E é aqui que entra a grande exceção: os casos em que a lei, por razões de política criminal, decide antecipar a tutela penal e tipificar como crime autônomo aquilo que, em tese, seria apenas preparação para outro delito. É o que ocorre, por exemplo, com a associação criminosa do artigo 288 do Código Penal, que pune a associação de três ou mais pessoas para a prática de crimes. Nesse caso, a própria união com esse fim ilícito já é tratada como crime em si. Também na Lei de Drogas, o artigo 33 criminaliza importar, preparar, produzir, fabricar, adquirir, vender, expor à venda etc., de forma que verbos que poderiam ser vistos como meros preparativos são elevados à condição de núcleo típico. Em outros contextos, legislações específicas punem condutas como fabricar, adquirir ou portar instrumentos tipicamente destinados à prática de crimes (como chaves falsas), ou mesmo estocar produtos de modo a artificialmente manipular o mercado, como nos crimes contra a economia popular.

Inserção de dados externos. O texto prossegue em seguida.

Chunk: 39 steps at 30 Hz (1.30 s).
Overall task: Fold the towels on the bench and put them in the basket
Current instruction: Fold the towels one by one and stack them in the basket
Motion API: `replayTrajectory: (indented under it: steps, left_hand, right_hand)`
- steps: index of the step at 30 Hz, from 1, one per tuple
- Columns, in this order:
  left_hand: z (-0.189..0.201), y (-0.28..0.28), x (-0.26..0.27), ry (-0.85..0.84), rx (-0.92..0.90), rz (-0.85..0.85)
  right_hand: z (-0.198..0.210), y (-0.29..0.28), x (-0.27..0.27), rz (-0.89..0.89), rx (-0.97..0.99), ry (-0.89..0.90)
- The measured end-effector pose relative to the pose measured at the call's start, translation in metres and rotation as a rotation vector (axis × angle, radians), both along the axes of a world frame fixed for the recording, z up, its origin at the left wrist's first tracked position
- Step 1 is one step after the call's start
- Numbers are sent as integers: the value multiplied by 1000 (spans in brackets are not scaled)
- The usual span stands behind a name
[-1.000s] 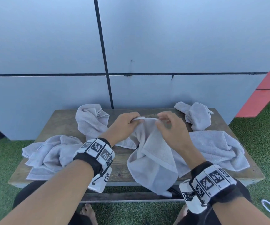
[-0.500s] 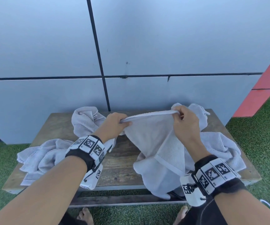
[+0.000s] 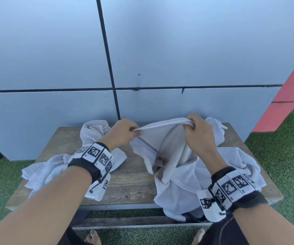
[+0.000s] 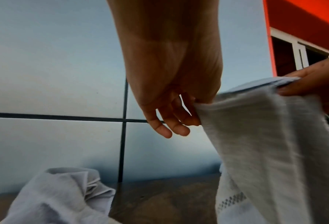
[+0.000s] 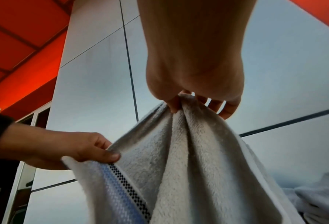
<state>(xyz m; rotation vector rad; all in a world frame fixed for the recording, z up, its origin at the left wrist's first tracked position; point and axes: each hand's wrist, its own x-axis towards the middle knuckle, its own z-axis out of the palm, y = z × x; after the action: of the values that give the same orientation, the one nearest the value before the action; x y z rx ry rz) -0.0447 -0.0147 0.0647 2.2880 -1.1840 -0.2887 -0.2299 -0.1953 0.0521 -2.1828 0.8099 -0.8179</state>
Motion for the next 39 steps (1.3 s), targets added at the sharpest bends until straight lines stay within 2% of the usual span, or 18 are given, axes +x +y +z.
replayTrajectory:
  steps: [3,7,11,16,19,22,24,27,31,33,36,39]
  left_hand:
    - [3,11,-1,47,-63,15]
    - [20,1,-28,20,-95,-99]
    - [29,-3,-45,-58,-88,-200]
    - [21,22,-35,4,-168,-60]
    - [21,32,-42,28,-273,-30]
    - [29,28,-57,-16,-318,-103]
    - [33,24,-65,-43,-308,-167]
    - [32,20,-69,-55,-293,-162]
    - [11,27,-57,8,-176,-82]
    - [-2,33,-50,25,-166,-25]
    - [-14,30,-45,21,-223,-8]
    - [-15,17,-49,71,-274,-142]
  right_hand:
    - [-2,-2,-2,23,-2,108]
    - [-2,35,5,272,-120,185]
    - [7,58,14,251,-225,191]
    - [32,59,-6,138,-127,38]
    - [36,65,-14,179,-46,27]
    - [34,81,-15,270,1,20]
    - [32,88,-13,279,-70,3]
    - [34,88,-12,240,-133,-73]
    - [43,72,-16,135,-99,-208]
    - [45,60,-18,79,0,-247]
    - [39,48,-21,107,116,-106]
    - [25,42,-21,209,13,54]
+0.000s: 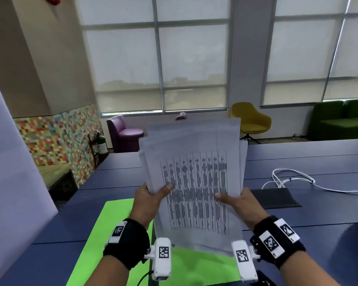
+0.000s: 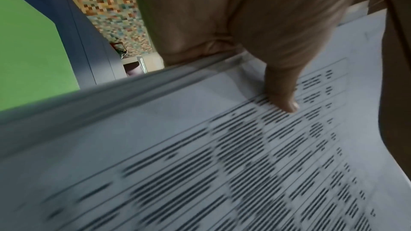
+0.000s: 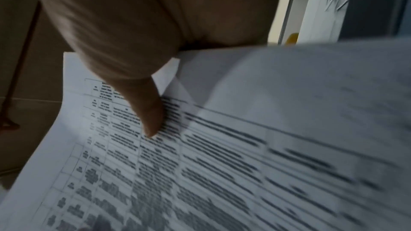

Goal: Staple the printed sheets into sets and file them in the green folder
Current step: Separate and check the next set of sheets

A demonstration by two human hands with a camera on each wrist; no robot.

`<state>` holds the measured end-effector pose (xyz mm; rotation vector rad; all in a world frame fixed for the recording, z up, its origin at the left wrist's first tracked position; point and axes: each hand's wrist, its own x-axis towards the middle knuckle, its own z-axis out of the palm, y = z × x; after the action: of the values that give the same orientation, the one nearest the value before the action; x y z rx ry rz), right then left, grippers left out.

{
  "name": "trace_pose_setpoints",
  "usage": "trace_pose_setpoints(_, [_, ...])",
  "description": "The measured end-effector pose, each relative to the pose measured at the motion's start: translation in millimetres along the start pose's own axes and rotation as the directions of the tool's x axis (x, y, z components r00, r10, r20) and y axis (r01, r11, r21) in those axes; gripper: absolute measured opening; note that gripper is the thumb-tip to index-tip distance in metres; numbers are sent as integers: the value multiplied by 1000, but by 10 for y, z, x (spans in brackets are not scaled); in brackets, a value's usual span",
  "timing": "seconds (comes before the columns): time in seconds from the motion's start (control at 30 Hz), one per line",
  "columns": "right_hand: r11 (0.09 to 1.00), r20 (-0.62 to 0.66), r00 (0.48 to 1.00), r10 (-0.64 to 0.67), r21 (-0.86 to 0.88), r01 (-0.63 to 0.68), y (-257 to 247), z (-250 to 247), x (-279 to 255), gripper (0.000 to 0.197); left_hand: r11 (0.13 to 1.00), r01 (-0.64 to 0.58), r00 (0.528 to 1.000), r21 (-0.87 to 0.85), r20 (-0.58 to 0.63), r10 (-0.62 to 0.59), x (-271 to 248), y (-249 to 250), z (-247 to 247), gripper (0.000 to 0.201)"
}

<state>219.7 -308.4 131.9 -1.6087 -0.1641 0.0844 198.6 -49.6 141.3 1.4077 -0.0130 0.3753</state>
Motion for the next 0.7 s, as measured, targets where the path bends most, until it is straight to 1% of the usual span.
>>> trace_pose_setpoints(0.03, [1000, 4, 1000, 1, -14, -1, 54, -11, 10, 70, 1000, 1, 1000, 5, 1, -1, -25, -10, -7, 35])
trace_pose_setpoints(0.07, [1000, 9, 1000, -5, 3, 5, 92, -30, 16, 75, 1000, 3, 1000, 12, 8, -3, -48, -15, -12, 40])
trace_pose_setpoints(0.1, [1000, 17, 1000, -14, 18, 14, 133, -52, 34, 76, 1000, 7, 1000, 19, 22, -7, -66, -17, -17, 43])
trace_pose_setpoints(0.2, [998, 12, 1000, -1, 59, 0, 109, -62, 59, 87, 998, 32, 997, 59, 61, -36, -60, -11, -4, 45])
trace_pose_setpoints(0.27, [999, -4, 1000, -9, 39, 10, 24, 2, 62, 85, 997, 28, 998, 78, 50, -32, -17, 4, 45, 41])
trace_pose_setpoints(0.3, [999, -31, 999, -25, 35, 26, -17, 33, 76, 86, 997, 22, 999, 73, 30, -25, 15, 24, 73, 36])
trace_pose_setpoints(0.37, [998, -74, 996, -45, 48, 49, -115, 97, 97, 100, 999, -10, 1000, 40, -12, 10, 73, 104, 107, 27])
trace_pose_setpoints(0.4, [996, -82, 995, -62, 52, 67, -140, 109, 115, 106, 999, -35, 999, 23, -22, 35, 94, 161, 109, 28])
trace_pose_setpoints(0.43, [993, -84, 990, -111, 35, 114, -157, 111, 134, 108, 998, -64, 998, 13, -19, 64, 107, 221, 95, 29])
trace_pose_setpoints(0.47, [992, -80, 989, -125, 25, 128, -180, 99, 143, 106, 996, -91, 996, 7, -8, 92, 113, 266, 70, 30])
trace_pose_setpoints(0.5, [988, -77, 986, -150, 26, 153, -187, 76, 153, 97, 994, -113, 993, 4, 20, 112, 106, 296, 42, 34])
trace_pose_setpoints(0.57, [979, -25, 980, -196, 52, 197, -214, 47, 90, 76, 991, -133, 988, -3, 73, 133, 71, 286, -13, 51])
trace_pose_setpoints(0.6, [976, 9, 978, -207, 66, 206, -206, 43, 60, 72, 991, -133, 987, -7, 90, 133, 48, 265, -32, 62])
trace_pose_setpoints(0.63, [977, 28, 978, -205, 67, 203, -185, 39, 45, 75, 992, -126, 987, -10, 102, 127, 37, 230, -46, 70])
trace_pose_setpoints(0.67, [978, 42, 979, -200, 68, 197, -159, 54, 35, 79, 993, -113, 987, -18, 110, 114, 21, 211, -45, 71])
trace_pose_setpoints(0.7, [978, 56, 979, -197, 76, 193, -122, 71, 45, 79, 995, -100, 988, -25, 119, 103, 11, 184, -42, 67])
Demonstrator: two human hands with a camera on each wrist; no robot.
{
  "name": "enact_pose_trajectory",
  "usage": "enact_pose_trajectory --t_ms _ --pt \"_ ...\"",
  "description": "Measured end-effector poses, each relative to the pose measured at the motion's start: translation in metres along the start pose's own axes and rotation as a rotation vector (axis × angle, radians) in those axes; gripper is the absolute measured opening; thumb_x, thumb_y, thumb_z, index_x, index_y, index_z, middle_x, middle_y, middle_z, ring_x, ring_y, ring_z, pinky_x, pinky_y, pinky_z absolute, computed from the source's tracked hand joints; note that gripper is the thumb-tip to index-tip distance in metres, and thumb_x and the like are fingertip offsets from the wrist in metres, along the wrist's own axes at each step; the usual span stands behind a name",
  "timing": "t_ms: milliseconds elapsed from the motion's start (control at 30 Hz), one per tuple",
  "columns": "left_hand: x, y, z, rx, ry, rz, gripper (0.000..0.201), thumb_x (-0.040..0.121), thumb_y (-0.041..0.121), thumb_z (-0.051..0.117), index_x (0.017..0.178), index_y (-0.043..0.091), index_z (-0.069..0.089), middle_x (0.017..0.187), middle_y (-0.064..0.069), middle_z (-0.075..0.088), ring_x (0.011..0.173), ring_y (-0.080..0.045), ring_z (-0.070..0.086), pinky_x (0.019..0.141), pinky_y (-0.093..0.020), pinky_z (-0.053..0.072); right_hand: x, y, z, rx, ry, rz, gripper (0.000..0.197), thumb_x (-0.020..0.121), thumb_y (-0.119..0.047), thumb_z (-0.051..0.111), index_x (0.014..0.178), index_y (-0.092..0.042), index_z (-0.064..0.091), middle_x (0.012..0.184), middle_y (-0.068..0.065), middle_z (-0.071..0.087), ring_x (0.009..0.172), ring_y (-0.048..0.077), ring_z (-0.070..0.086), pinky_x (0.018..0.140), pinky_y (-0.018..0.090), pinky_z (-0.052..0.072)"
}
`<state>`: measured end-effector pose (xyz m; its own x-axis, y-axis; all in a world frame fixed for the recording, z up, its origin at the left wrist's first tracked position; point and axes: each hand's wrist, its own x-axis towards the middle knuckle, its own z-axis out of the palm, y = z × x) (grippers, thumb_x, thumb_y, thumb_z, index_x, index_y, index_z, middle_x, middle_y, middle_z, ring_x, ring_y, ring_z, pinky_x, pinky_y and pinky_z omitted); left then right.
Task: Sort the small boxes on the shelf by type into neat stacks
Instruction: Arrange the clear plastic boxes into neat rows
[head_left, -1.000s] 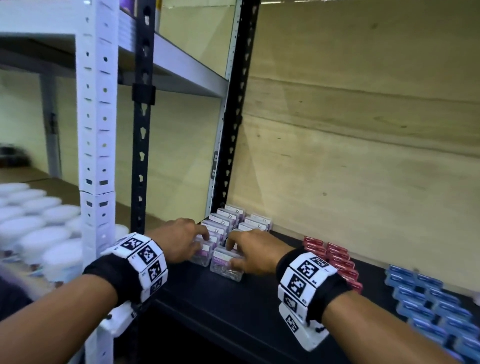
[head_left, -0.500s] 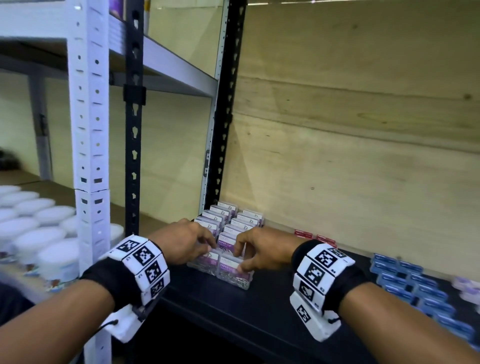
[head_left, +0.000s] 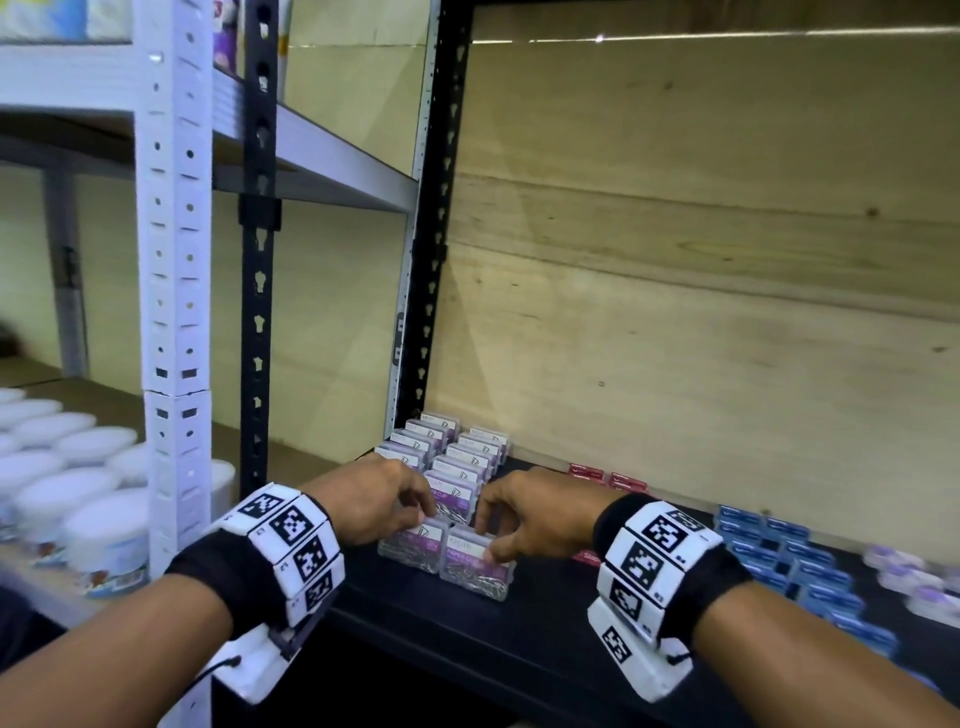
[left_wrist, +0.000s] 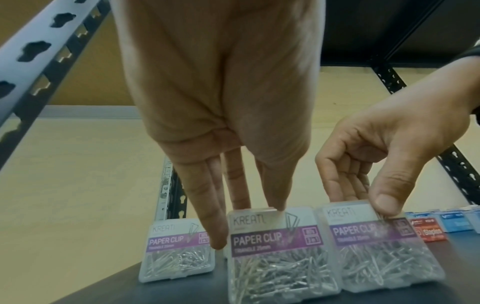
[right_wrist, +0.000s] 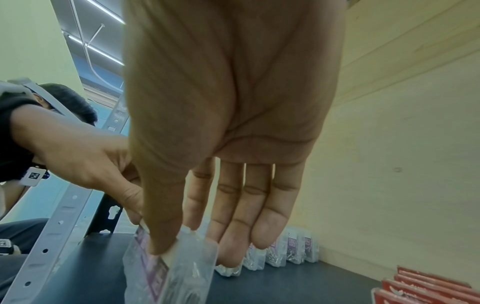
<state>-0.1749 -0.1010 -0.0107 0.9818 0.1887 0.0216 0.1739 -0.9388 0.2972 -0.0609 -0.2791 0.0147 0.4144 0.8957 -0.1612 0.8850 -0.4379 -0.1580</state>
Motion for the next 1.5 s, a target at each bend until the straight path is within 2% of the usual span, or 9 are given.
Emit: enact_pose_trajectory --t_ms 133,367,500,633,933,1100,1200,1367,1500 --pt "-0.001 -0.002 0.001 -0.022 0.009 0.0 0.019 0.096 0.034 0.058 0.113 0.03 0.067 0.114 0.013 0.066 0.099 -0.003 0.059 0.087 -0.021 0.044 -0.002 0.003 0.001 -0.007 0.019 0.006 0.036 0.086 -0.042 0.071 0.116 -0.024 0.062 0.089 -0.015 0.057 0.078 0.003 0.053 0.062 0.018 0.038" --pt "0.003 -0.002 -0.005 0.002 -0.039 0.006 0.019 0.095 0.037 0.06 0.112 0.031 0.067 0.115 0.013 0.066 0.098 -0.002 0.059 0.087 -0.021 0.044 0.004 0.006 0.0 0.043 -0.02 -0.01 0.034 0.086 -0.04 0.072 0.114 -0.024 0.063 0.093 -0.012 0.063 0.077 0.0 0.056 0.063 0.018 0.039" --pt "0.008 -0.009 -0.019 0.052 0.008 -0.024 0.023 0.092 0.047 0.06 0.11 0.036 0.067 0.118 0.013 0.059 0.102 -0.005 0.054 0.094 -0.029 0.045 0.016 0.011 -0.01 0.029 0.045 0.004 0.027 0.088 -0.049 0.066 0.105 -0.028 0.066 0.1 -0.011 0.065 0.091 0.007 0.06 0.077 0.025 0.047" --pt "0.027 -0.027 -0.036 0.131 0.102 -0.075 0.024 0.094 0.046 0.057 0.114 0.036 0.065 0.124 0.009 0.058 0.102 -0.008 0.05 0.092 -0.028 0.042 0.04 0.014 -0.028 -0.009 0.164 -0.002 0.02 0.09 -0.042 0.066 0.104 -0.027 0.066 0.104 -0.006 0.066 0.095 0.012 0.062 0.088 0.032 0.052" --pt "0.076 -0.06 -0.037 0.205 -0.05 -0.17 0.023 0.094 0.043 0.059 0.111 0.03 0.068 0.116 0.01 0.064 0.102 -0.011 0.06 0.092 -0.03 0.049 0.103 0.021 -0.027 -0.053 0.06 -0.051 0.025 0.088 -0.04 0.07 0.109 -0.027 0.064 0.108 -0.004 0.067 0.092 0.015 0.062 0.08 0.03 0.05" --pt "0.095 -0.071 -0.03 0.137 -0.058 -0.186 0.01 0.089 0.044 0.065 0.09 0.034 0.064 0.1 0.014 0.063 0.091 -0.006 0.059 0.079 -0.025 0.045 0.119 0.025 -0.02 -0.063 0.04 -0.094 0.023 0.088 -0.035 0.072 0.109 -0.027 0.067 0.106 -0.004 0.068 0.092 0.015 0.063 0.079 0.029 0.051" --pt "0.099 -0.07 -0.033 0.08 -0.081 -0.189 0.016 0.085 0.046 0.07 0.091 0.032 0.069 0.095 0.019 0.065 0.088 -0.001 0.059 0.08 -0.024 0.047 0.124 0.028 -0.021 -0.044 0.018 -0.094 0.022 0.085 -0.034 0.075 0.105 -0.027 0.07 0.103 -0.005 0.071 0.091 0.013 0.065 0.079 0.028 0.052" --pt "0.099 -0.061 -0.034 0.036 -0.123 -0.18 0.02 0.08 0.049 0.074 0.087 0.03 0.072 0.09 0.02 0.068 0.082 0.002 0.06 0.07 -0.019 0.043 0.122 0.031 -0.024 0.01 -0.039 -0.078 0.017 0.08 -0.035 0.08 0.094 -0.031 0.07 0.093 -0.009 0.073 0.084 0.008 0.068 0.08 0.028 0.053" --pt "0.1 -0.048 -0.034 0.019 -0.164 -0.182 0.024 0.077 0.048 0.077 0.085 0.026 0.073 0.089 0.014 0.071 0.064 0.002 0.058 0.066 -0.018 0.046 0.111 0.032 -0.024 0.061 -0.062 -0.06 0.017 0.079 -0.031 0.081 0.092 -0.026 0.071 0.084 -0.008 0.074 0.08 0.009 0.07 0.082 0.031 0.056"
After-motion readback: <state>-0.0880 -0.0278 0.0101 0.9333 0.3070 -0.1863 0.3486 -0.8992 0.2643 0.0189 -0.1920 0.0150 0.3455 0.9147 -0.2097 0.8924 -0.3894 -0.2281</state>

Em todos esses casos, porém, há um ponto em comum: o legislador nomeia expressamente o comportamento e o transforma em tipo penal.

Quando se olha para o quadro das condenações mencionadas, a pergunta que se impõe, com um certo grau de indignação legítima, é: em qual desses moldes legais se enquadram as reuniões de trabalho realizadas por Bolsonaro, seus ministros, comandantes militares, delegados e assessores? Houve associação estável de três ou mais pessoas com o fim específico, claro e comprovado de cometer crimes definidos? Ou houve reuniões políticas, discussões de bastidores, críticas ao resultado eleitoral, análises de hipótese de decretação de medidas de exceção, como tantos governos já fizeram ao longo da história, sem que isso fosse automaticamente transmutado em crime? Houve atos executórios que tenham, de fato, colocado em marcha um golpe de Estado como mobilização de tropas para tomar prédios, expedição de ordens formais nesse sentido, supressão concreta de poderes de outros entes? Ou houve, sobretudo, atos preparatórios amplos, genéricos, muitos deles em nível de discurso, que, à luz da dogmática penal, não seriam puníveis, ainda que se reprove politicamente seu conteúdo?

A conclusão jurídico-dogmática, por mais que desagrade a certos setores, é simples: a regra no Direito Penal brasileiro é a impunidade dos atos preparatórios. Só se pune a preparação quando a lei transformou expressamente aquele comportamento em crime autônomo. Caso contrário, a intervenção penal só se legitima a partir dos atos de execução tentativa ou consumação, e não na fase de mera cogitação, estudo ou planejamento genérico. Misturar reunião de governo com associação criminosa, tratar toda crítica interna como complô, criminalizar a elaboração de minutas que nunca saíram do papel, significa rasgar, na prática, esse limite básico.

Diante disso, afirmar que todos os nomes hoje carimbados como “condenados por trama golpista” foram, na verdade, convocados para reuniões de trabalho, e não para encontros típicos de organização criminosa, não é negar a gravidade de eventuais excessos políticos; é apenas recordar que o Direito Penal não existe para punir alinhamento ideológico, reuniões institucionais ou atos preparatórios neutros. Existe para reagir a ataques concretos, atos executórios e lesões reais. Quando se abandona essa fronteira e se passa a chamar de “crime” aquilo que são, na origem, atos políticos e preparatórios, abandona-se também a segurança jurídica e abre-se caminho para um Direito Penal de exceção, onde tudo o que desagrada pode ser, amanhã, reclassificado como delito. E isso, em qualquer democracia séria, deveria causar mais que estranheza: deveria causar profunda indignação.